• WORK ITEM: For this exercise, print all of the data exactly as given.
RAW DATA: Begin
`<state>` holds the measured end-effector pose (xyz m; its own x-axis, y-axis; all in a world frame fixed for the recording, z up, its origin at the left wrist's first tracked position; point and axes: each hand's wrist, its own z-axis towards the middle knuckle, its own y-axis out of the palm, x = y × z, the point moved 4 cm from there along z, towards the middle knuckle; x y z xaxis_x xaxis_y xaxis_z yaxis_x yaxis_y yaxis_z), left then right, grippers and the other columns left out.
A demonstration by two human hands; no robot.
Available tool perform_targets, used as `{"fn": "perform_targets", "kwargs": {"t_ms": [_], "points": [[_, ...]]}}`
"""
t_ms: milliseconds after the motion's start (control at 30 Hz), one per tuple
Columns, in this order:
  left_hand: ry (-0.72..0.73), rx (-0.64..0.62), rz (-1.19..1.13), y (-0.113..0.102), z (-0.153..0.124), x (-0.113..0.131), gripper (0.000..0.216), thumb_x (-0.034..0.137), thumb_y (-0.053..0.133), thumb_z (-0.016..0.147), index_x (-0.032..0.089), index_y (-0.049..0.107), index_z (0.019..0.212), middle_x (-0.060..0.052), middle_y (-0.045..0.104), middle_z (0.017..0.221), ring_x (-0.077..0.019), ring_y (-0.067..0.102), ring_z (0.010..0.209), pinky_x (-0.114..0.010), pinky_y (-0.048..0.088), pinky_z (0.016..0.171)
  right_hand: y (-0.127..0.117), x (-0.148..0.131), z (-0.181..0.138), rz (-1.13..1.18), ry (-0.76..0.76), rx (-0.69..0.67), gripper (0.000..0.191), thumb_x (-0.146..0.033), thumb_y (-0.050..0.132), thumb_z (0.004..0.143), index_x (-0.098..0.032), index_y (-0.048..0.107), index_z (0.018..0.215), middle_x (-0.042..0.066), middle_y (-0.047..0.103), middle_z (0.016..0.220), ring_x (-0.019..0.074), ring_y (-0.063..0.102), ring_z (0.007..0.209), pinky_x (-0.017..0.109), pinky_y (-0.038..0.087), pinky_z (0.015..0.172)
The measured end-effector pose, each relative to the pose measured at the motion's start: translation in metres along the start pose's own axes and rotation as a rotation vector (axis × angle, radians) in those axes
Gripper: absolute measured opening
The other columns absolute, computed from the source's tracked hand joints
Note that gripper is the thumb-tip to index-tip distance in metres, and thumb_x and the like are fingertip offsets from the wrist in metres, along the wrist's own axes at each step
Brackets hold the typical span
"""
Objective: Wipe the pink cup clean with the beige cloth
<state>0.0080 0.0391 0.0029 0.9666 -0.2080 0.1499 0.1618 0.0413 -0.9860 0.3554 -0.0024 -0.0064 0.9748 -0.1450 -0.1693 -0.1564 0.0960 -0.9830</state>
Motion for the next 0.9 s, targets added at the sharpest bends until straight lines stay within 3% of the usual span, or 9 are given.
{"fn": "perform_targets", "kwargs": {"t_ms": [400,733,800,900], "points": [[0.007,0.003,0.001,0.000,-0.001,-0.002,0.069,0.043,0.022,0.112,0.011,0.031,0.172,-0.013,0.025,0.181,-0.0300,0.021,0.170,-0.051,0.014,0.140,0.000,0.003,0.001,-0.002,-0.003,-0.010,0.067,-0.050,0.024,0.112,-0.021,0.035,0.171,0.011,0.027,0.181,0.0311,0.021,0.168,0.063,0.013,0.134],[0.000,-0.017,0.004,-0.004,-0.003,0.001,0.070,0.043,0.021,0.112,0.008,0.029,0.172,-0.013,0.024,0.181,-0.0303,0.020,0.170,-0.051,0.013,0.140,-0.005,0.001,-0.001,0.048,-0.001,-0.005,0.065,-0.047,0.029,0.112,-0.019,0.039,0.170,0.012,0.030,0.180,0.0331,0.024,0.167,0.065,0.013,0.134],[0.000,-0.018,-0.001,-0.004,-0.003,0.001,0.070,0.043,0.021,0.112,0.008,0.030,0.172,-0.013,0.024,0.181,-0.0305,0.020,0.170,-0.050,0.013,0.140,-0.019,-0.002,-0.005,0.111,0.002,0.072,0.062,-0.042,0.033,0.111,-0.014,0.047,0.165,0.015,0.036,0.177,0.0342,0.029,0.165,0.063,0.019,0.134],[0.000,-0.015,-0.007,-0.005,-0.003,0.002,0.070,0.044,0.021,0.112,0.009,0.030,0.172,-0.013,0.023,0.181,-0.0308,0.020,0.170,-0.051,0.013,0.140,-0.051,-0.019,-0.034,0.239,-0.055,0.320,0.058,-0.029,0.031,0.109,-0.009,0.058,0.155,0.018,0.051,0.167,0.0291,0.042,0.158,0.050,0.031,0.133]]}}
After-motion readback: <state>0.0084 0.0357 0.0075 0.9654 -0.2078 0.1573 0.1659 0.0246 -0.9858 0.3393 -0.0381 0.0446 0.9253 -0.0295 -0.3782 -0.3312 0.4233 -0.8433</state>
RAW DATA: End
• RESPONSE TO THE TASK:
`<state>` holds the measured end-effector pose (xyz m; its own x-axis, y-axis; all in a world frame fixed for the recording, z up, its origin at the left wrist's first tracked position; point and axes: each hand's wrist, its own z-axis towards the middle knuckle, its own y-axis out of the palm, x = y × z, the point moved 4 cm from there along z, towards the middle knuckle; x y z xaxis_x xaxis_y xaxis_z yaxis_x yaxis_y yaxis_z), left then right, grippers and the other columns left out.
A demonstration by two human hands; no robot.
Available tool perform_targets, used as `{"fn": "perform_targets", "kwargs": {"t_ms": [_], "points": [[_, ...]]}}`
"""
t_ms: milliseconds after the motion's start (control at 30 Hz), one per tuple
Columns, in this order:
  left_hand: ry (-0.72..0.73), rx (-0.64..0.62), rz (-1.19..1.13), y (-0.113..0.102), z (-0.153..0.124), x (-0.113..0.131), gripper (0.000..0.216), thumb_x (-0.034..0.137), thumb_y (-0.053..0.133), thumb_z (-0.016..0.147), index_x (-0.032..0.089), index_y (-0.049..0.107), index_z (0.019..0.212), middle_x (-0.060..0.052), middle_y (-0.045..0.104), middle_z (0.017..0.221), ring_x (-0.077..0.019), ring_y (-0.067..0.102), ring_z (0.010..0.209), pinky_x (-0.114..0.010), pinky_y (-0.048..0.088), pinky_z (0.016..0.171)
  right_hand: y (-0.127..0.117), x (-0.148..0.131), z (-0.181..0.138), rz (-1.13..1.18), ry (-0.76..0.76), rx (-0.69..0.67), gripper (0.000..0.191), thumb_x (-0.146..0.033), thumb_y (-0.050..0.132), thumb_z (0.004..0.143), index_x (-0.098..0.032), index_y (-0.048..0.107), index_z (0.018..0.215), middle_x (-0.042..0.066), middle_y (-0.047..0.103), middle_z (0.016..0.220), ring_x (-0.019..0.074), ring_y (-0.063..0.102), ring_z (0.007..0.209), pinky_x (-0.017..0.109), pinky_y (-0.038..0.087), pinky_z (0.015..0.172)
The measured end-effector pose, each relative to the pose measured at the motion's start: translation in metres along the start pose's own axes and rotation as a rotation vector (axis × angle, radians) in those axes
Gripper: absolute measured opening
The other columns absolute, computed from the source's tracked hand joints
Note that gripper is the thumb-tip to index-tip distance in metres, and thumb_x and the like are fingertip offsets from the wrist in metres, along the wrist's own axes at each step
Brackets hold the typical span
"""
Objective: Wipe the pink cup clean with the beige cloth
<state>0.0080 0.0391 0.0029 0.9666 -0.2080 0.1499 0.1618 0.0413 -0.9860 0.3554 -0.0024 -0.0064 0.9748 -0.1450 -0.1693 -0.1564 0.0960 -0.9830</state>
Motion for the next 0.9 s, targets added at the sharpest bends until straight lines stay within 3% of the usual span, or 9 are given.
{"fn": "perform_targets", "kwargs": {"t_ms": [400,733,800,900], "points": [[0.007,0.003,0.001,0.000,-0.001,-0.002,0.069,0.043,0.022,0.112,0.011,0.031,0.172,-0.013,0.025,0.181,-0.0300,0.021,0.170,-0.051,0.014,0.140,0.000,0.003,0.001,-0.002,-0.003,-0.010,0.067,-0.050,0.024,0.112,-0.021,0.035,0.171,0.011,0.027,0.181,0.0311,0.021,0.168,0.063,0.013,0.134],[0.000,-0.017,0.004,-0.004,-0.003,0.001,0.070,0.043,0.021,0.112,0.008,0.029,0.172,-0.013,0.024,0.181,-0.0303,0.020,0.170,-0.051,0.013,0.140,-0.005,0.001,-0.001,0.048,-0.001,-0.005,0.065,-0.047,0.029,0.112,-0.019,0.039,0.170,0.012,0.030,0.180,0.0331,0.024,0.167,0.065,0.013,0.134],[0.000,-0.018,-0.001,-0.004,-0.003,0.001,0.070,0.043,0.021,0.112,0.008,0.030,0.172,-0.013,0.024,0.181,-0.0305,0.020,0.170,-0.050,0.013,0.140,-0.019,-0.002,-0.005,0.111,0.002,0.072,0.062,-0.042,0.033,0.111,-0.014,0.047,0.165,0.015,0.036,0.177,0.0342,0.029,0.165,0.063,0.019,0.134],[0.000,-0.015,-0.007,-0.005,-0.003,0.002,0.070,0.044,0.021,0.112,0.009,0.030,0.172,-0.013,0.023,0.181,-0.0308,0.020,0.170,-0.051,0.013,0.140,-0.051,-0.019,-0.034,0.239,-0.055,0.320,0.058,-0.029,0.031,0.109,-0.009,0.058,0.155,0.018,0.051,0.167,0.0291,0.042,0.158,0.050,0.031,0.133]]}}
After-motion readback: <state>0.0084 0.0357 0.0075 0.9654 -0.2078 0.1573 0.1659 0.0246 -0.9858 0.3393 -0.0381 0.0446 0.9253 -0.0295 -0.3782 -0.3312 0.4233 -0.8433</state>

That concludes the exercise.